Dean, Teaching Associate Professor, Writing Program School of Social Work

Amanda Moore McBride

Dean, Graduate School of Social Work

Lynn Schofield Clark

Professor, Media, Film and Journalism Studies and Director, Estlow International Center for Journalism and New Media

Carolyn Sommers

Assistant Director of Career & Professional Development, Career Services

The Collaboration for the Public Good working group has been working on 5 main projects:

Grand Challenges: (DUGC)

The DUGC initiative is getting a boost from the Arthur Vining Davis Foundations. A $100,000 gift will be used to develop new ways for students and faculty to collaborate with the community as we work to address our most difficult issues. Read more! 

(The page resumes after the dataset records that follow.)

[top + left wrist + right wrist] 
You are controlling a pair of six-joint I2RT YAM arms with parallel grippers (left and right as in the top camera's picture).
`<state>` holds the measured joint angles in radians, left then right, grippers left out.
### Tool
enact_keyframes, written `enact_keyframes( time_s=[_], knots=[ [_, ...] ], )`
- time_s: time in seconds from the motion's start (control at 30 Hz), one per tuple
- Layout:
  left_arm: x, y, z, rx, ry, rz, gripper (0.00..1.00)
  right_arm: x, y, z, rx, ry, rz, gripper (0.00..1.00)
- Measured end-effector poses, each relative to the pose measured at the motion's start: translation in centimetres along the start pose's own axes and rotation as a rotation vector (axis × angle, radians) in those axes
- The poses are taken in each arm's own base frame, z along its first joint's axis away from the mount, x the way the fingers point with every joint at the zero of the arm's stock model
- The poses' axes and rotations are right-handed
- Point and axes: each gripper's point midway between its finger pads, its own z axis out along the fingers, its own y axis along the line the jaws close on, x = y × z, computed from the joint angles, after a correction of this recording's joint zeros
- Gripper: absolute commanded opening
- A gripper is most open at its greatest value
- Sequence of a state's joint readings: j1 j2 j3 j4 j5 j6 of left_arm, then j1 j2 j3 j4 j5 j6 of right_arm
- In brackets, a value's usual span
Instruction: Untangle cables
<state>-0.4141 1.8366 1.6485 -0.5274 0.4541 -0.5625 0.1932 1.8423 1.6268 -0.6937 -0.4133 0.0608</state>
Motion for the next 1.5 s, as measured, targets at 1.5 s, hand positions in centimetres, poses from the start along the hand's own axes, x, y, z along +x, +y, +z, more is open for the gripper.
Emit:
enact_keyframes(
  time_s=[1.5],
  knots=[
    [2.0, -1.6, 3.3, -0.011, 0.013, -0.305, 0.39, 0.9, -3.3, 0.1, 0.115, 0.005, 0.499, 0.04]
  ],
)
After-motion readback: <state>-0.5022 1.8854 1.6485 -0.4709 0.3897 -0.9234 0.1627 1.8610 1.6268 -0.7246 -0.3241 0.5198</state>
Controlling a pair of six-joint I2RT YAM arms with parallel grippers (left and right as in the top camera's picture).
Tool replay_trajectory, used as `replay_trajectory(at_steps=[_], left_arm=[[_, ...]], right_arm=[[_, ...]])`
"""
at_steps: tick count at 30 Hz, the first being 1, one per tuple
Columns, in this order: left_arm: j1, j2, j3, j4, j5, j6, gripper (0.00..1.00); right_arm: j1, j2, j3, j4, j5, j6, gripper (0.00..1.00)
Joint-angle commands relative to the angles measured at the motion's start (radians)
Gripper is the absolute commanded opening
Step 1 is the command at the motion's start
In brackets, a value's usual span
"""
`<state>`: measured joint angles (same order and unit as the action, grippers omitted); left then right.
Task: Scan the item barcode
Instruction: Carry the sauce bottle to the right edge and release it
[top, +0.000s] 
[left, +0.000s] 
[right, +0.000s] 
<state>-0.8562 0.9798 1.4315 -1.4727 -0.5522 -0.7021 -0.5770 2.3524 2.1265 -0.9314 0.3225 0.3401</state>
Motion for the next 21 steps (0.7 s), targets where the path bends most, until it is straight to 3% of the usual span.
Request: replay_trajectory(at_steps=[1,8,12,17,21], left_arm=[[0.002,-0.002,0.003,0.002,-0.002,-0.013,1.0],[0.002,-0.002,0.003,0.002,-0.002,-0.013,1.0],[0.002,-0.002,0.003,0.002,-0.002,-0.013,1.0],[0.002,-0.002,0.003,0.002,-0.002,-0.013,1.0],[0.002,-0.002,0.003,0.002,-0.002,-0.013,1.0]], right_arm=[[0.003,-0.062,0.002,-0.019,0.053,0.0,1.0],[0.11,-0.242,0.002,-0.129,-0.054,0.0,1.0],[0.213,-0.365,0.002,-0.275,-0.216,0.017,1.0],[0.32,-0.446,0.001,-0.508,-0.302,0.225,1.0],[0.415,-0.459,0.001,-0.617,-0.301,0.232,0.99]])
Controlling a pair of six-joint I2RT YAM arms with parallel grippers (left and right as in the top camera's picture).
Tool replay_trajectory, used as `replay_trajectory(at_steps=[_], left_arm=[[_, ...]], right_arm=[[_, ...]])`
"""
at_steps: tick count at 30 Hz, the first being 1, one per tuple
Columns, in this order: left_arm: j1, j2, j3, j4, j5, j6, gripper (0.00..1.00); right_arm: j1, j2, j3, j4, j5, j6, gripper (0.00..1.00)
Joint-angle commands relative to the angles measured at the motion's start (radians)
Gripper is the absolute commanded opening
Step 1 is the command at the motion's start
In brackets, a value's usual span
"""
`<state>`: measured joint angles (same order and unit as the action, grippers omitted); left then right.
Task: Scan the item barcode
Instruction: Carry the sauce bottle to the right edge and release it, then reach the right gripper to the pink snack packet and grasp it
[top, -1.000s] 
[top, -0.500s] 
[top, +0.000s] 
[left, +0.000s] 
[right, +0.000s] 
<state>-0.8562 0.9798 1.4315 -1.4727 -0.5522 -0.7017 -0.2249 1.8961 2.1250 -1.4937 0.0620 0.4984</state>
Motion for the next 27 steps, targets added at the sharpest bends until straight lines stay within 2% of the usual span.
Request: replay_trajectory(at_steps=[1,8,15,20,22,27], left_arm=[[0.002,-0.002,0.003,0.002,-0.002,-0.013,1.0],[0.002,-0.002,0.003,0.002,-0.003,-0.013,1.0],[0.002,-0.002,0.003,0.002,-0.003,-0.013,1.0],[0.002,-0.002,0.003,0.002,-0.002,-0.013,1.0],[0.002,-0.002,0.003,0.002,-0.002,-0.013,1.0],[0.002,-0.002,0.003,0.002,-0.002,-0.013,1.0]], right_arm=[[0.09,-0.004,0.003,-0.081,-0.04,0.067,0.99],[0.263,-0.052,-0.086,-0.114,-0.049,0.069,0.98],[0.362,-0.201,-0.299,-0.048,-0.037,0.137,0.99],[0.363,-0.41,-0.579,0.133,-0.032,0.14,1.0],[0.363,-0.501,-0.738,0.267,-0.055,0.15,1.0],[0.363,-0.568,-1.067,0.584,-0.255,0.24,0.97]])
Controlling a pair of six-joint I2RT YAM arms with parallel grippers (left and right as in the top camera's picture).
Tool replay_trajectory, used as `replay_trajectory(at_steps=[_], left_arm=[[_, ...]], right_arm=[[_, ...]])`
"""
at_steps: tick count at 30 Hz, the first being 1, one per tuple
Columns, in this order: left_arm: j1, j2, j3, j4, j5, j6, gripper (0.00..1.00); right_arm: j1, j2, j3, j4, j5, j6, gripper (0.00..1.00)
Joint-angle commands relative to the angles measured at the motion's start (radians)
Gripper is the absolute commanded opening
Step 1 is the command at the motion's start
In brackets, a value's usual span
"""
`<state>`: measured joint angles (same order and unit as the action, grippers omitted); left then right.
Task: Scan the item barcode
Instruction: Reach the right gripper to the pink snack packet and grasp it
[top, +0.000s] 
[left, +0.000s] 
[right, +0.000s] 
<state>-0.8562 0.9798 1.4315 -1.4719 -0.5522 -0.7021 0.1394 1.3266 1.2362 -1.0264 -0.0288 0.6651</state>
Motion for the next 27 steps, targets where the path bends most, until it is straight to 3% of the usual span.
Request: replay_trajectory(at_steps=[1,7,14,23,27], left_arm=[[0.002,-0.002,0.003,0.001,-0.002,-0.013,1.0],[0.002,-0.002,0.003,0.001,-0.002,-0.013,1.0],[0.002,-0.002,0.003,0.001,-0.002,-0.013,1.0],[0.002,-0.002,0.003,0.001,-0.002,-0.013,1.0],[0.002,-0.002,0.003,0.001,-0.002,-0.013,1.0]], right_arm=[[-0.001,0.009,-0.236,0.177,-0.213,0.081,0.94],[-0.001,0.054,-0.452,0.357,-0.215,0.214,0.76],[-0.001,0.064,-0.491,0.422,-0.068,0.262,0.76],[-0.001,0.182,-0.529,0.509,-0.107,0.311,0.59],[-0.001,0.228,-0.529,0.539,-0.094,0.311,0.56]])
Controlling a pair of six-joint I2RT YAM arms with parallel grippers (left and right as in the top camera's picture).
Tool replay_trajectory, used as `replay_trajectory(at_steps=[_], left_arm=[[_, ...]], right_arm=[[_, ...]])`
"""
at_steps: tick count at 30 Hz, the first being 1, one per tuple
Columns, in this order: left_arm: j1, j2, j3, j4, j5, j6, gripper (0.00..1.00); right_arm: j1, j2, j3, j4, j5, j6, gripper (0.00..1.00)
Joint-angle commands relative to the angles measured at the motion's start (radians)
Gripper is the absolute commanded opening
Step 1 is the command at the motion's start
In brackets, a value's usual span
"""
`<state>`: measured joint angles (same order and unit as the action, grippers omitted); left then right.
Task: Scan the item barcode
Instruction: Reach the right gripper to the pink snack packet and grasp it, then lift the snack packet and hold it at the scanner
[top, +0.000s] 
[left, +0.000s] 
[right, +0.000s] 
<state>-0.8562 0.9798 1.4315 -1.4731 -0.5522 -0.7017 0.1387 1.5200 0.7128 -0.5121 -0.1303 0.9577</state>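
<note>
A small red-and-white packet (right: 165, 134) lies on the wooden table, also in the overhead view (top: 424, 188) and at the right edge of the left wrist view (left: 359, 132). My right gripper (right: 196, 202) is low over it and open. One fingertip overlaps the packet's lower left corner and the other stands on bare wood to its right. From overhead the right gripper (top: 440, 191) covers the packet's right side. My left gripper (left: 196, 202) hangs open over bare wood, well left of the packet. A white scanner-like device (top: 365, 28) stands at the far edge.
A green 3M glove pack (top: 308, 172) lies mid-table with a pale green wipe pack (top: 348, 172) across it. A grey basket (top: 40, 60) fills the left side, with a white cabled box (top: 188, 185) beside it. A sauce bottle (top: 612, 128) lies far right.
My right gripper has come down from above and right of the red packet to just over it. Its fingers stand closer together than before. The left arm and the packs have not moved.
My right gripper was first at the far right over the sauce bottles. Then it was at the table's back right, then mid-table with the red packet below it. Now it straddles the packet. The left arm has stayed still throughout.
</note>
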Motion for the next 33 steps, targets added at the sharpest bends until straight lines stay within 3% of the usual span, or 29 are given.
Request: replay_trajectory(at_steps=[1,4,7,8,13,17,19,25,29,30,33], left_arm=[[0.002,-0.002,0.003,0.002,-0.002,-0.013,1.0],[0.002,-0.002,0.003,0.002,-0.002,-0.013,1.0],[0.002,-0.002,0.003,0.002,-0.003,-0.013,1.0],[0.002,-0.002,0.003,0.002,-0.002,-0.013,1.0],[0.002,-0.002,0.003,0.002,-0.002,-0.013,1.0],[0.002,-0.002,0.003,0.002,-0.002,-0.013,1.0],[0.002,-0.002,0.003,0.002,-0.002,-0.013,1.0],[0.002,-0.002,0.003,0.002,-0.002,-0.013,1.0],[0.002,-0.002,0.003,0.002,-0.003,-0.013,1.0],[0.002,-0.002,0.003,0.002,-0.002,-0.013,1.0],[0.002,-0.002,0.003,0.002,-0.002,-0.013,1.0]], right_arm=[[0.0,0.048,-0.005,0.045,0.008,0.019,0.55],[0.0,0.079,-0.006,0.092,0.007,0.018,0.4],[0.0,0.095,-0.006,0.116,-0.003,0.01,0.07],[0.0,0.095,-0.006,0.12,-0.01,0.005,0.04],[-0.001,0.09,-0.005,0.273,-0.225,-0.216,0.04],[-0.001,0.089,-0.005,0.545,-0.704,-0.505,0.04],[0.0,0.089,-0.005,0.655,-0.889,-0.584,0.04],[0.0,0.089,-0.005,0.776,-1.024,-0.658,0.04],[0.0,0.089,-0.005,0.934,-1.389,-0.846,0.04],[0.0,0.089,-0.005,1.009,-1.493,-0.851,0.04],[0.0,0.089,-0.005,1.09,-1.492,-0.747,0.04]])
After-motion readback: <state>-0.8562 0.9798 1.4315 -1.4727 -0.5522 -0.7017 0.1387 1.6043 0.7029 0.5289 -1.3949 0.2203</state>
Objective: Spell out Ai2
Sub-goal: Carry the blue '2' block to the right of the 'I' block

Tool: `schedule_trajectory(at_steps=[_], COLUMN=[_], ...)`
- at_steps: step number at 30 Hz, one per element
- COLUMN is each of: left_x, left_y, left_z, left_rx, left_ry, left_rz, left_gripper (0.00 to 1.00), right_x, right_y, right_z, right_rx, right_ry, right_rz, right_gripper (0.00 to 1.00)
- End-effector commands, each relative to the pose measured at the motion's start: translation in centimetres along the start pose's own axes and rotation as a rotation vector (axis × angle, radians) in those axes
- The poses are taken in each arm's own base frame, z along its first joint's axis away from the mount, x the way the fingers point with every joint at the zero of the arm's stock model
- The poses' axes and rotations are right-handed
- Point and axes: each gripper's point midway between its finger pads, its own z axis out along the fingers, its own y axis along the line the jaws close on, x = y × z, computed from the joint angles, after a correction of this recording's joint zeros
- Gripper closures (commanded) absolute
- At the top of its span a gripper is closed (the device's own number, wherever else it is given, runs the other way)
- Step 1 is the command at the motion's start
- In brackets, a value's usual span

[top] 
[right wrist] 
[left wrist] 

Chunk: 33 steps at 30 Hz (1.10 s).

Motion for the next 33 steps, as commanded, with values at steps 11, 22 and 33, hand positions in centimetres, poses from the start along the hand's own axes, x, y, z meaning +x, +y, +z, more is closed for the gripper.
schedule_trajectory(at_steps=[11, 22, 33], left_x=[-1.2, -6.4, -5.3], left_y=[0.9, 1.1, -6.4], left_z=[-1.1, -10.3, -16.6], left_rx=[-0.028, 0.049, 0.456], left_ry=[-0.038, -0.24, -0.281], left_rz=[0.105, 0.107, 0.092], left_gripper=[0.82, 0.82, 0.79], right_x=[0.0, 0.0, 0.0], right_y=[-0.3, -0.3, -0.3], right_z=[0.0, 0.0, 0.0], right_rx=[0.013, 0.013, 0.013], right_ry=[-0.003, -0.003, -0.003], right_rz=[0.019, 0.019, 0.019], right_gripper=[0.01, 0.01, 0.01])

We have developed a plan to tackle “Grand Challenges.” We will harness the multi-disciplinary expertise and interests of students, staff, faculty and Colorado community members to pursue ambitious and achievable public good goals. Challenges will roll out in three-year cycles. In the first year, a challenge will be selected and aspirations will be identified. In year two, collaborative actions will be taken to address the challenge. For example, faculty and students might work with communities on research projects or creative work that addresses the challenge. The final year will be spent demonstrating achievements toward the public good goals.

Last summer, we asked you to share your ideas for issues that DUGC should address. We received over 150 responses from you, our students and faculty, and from members of the Denver community.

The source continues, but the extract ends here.